• [Exercise requirements]: The answer should be the lines from the one with "Vectors from the left" through the final line of the entries, restated word for word.

• [Data provided]:
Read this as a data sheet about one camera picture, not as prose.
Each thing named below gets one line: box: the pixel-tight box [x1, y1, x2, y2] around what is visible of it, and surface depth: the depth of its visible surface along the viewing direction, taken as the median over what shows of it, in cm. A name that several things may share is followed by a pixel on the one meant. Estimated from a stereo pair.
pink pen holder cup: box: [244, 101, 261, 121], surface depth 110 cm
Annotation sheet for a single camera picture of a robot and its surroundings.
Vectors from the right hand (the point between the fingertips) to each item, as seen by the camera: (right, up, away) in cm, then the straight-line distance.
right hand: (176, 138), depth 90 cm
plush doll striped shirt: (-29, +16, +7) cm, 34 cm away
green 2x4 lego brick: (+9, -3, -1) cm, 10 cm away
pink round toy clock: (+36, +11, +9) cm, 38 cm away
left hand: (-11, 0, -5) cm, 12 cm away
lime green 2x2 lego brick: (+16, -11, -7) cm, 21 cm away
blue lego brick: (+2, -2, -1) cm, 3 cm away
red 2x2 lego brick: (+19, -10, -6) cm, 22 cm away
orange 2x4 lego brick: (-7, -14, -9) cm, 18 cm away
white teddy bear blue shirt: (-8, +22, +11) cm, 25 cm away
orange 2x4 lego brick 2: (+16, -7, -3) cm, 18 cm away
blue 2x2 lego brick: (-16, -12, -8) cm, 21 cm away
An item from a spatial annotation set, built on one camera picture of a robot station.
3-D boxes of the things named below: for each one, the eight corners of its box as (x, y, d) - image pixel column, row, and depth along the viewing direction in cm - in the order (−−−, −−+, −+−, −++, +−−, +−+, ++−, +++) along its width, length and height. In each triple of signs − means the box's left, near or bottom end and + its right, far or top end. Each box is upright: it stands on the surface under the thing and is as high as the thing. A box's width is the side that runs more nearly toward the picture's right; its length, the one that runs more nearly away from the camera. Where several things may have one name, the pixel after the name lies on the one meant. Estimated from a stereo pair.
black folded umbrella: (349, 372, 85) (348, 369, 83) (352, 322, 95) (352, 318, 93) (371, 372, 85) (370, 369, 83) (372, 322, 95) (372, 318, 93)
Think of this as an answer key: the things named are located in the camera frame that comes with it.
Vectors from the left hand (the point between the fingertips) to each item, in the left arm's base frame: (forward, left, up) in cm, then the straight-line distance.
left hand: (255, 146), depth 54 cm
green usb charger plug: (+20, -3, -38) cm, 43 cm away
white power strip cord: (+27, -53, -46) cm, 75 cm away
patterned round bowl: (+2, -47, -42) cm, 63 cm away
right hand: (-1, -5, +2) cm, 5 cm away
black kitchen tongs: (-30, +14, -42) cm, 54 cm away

• [The answer]:
Vectors from the left hand (the point between the fingertips) to each item, in the left arm's base frame: (forward, left, up) in cm, then the straight-line distance.
left hand: (255, 146), depth 54 cm
green usb charger plug: (+20, -3, -38) cm, 43 cm away
white power strip cord: (+27, -53, -46) cm, 75 cm away
patterned round bowl: (+2, -47, -42) cm, 63 cm away
right hand: (-1, -5, +2) cm, 5 cm away
black kitchen tongs: (-30, +14, -42) cm, 54 cm away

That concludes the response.